In the material below, find each line with the word "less" and list it.

**** Records supplied

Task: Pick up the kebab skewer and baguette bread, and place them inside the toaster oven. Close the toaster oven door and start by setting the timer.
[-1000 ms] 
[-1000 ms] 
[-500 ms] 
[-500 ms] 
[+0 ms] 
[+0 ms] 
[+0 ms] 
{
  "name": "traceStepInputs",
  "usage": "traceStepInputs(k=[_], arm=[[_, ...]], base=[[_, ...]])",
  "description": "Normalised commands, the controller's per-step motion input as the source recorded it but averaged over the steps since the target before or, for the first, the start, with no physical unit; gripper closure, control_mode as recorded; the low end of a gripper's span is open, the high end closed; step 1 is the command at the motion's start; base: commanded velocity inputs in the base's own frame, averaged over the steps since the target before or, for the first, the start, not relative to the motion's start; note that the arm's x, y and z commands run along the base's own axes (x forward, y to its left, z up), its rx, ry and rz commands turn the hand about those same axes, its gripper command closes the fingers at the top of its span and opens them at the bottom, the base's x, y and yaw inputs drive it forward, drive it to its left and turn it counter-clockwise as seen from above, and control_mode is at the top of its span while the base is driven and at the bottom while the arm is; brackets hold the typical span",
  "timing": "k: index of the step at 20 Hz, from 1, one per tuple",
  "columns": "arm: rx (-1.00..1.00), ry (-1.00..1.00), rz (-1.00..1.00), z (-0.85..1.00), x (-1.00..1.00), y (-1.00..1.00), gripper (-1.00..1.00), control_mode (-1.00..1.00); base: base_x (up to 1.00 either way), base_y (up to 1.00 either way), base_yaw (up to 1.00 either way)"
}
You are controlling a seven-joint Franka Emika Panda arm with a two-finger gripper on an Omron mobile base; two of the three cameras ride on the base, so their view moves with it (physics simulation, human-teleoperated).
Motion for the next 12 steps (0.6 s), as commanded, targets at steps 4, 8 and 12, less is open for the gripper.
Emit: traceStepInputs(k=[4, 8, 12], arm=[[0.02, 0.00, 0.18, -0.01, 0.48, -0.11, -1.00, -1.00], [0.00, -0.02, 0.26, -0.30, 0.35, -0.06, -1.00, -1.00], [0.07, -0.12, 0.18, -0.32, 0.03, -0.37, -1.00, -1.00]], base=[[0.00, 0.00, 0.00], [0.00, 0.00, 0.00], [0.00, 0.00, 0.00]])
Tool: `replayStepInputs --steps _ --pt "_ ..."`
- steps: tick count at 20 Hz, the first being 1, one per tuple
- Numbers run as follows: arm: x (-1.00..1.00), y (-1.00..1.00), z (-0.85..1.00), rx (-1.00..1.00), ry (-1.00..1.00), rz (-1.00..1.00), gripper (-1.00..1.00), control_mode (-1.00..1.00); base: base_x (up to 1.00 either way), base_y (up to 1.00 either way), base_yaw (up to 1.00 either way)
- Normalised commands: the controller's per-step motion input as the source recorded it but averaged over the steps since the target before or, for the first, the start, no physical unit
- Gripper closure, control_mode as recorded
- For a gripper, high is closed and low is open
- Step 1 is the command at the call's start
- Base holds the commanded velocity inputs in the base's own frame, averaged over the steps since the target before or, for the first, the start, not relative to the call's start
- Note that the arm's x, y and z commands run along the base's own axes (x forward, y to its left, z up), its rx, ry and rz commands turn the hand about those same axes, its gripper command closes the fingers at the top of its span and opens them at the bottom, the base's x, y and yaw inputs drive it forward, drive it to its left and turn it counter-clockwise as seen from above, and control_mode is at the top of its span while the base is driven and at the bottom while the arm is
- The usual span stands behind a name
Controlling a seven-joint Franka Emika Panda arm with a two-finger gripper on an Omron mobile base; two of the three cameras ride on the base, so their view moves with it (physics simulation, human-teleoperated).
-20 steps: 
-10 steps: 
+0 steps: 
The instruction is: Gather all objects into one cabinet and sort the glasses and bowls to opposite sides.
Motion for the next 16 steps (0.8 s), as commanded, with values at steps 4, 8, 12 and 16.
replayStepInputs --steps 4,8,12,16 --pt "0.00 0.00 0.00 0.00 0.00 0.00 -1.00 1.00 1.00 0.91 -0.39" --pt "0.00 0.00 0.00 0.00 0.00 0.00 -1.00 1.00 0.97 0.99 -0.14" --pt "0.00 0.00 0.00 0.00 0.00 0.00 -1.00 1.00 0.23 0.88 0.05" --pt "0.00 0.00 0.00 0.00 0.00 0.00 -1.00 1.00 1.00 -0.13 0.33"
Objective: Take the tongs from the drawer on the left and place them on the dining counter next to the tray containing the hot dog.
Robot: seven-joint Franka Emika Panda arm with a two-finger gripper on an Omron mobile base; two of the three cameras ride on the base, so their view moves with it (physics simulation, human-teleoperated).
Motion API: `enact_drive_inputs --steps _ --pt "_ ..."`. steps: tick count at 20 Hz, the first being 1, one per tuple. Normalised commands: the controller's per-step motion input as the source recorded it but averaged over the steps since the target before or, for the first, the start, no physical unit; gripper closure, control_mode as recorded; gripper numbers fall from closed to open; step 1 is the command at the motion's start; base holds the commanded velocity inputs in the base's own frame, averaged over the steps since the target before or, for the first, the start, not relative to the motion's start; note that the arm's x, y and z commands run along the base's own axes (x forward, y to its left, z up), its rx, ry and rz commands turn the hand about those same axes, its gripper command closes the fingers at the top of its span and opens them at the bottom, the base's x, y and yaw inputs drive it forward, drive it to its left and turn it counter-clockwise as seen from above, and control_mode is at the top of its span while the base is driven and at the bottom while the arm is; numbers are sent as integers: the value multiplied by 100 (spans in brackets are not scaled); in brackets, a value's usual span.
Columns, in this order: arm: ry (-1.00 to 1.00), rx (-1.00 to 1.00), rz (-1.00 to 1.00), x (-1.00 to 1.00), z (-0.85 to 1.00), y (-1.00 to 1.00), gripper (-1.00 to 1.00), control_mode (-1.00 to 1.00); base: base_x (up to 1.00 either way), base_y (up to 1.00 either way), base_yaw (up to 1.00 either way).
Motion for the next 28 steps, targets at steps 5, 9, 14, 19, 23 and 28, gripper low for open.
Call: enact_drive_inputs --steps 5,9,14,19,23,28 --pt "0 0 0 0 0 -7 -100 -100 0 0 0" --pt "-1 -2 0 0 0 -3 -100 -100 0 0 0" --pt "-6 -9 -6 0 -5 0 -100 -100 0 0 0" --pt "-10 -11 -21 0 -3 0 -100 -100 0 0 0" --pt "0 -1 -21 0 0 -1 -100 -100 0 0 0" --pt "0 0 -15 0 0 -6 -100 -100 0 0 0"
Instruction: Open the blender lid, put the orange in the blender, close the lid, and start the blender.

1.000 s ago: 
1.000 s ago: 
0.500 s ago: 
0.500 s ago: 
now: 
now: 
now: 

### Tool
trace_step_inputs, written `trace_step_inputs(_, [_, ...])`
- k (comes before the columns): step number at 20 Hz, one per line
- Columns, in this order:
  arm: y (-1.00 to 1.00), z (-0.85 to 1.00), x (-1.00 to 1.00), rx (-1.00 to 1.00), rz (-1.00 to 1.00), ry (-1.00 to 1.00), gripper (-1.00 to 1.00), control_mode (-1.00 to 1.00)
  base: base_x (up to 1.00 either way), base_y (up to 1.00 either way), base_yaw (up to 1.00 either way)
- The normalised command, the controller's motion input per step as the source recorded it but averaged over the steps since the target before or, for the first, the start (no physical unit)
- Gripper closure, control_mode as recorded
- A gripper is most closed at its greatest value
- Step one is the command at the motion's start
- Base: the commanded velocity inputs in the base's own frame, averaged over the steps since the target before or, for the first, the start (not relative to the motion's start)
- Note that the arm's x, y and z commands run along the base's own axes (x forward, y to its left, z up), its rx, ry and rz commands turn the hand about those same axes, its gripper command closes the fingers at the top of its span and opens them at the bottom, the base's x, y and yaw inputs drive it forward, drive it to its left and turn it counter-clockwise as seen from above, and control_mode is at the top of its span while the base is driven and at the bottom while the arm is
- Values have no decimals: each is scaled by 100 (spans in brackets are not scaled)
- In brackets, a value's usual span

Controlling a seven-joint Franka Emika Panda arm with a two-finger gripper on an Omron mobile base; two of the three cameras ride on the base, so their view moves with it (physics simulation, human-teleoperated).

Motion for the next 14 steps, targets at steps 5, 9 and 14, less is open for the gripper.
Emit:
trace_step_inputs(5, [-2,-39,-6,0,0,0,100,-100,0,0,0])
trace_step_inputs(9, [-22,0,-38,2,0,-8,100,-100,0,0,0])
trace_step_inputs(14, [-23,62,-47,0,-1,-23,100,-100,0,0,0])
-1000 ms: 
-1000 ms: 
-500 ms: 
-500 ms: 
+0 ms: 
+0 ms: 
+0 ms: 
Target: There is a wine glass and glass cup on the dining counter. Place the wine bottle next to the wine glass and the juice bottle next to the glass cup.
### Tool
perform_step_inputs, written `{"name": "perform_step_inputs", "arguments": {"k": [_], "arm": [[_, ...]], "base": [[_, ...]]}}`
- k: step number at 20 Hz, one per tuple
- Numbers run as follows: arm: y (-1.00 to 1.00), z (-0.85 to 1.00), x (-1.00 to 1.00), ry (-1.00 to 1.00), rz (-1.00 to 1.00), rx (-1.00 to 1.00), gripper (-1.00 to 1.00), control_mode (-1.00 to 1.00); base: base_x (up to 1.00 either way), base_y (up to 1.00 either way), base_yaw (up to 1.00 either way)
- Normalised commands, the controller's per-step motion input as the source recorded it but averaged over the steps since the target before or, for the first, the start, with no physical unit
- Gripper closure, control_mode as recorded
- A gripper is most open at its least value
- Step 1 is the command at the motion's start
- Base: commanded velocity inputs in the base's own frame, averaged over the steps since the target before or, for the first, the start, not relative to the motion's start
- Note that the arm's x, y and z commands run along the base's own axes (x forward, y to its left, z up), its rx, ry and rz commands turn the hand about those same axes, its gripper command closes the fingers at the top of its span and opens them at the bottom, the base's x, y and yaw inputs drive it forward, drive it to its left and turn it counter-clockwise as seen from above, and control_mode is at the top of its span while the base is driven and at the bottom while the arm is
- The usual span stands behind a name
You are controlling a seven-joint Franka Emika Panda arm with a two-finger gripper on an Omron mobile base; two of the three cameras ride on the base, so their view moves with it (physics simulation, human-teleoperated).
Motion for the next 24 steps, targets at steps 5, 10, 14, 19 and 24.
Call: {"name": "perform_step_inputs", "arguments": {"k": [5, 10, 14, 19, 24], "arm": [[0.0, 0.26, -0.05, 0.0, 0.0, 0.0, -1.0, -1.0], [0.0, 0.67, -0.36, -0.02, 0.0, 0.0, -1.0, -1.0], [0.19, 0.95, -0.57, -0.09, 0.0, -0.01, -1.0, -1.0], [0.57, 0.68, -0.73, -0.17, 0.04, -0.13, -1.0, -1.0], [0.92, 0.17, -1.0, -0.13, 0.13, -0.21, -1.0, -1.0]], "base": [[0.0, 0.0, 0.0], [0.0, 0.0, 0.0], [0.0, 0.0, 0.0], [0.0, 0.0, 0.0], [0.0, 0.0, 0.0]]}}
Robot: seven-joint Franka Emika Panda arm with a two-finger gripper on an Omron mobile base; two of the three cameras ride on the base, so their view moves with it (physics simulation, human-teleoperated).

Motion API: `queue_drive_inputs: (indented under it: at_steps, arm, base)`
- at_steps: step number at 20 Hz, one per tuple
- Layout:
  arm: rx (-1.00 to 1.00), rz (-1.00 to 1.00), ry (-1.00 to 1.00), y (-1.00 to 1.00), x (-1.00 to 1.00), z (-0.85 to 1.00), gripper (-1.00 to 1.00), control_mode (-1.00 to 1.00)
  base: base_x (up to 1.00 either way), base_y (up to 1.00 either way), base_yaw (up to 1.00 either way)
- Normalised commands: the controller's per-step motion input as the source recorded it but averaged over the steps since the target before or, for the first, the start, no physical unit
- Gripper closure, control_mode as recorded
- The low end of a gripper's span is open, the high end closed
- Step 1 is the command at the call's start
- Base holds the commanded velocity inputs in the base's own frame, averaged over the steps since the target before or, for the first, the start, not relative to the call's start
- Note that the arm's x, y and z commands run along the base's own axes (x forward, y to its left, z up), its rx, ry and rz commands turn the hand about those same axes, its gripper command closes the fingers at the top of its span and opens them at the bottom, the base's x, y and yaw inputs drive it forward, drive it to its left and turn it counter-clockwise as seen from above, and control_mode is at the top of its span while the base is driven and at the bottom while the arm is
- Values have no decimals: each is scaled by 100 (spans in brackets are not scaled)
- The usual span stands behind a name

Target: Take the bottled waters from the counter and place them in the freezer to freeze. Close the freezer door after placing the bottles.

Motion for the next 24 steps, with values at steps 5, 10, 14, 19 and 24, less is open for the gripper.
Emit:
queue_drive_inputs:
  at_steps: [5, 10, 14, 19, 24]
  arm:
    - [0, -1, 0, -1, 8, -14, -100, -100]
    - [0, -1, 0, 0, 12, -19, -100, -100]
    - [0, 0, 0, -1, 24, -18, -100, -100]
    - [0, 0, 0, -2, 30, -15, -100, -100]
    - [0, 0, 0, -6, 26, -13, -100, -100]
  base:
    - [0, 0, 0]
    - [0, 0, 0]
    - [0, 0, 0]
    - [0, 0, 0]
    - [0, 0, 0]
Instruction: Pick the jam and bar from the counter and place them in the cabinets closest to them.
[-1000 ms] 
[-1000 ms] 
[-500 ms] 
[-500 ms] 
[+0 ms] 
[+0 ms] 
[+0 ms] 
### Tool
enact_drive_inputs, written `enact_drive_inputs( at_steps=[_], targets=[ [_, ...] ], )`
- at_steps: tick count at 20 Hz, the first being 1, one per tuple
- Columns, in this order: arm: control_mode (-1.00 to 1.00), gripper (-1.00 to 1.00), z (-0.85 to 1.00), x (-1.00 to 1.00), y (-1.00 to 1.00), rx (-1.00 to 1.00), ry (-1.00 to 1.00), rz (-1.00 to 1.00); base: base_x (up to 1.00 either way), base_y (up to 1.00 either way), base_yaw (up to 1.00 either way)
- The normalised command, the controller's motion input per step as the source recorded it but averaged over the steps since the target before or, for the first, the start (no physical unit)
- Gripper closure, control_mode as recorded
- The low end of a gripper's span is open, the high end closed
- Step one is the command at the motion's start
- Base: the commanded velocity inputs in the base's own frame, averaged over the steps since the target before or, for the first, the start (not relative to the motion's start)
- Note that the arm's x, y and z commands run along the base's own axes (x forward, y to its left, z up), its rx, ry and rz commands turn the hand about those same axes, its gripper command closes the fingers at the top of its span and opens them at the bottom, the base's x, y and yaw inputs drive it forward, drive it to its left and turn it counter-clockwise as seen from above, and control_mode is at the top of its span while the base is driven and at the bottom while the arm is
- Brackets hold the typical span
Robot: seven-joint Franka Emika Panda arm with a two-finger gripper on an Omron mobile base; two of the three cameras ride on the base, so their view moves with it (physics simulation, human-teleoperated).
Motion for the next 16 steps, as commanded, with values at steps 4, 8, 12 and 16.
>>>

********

• Solution
Motion for the next 12 steps (0.6 s), as commanded, targets at steps 4, 8 and 12, less is open for the gripper.
Motion for the next 14 steps, targets at steps 5, 9 and 14, less is open for the gripper.
Motion for the next 24 steps, with values at steps 5, 10, 14, 19 and 24, less is open for the gripper.

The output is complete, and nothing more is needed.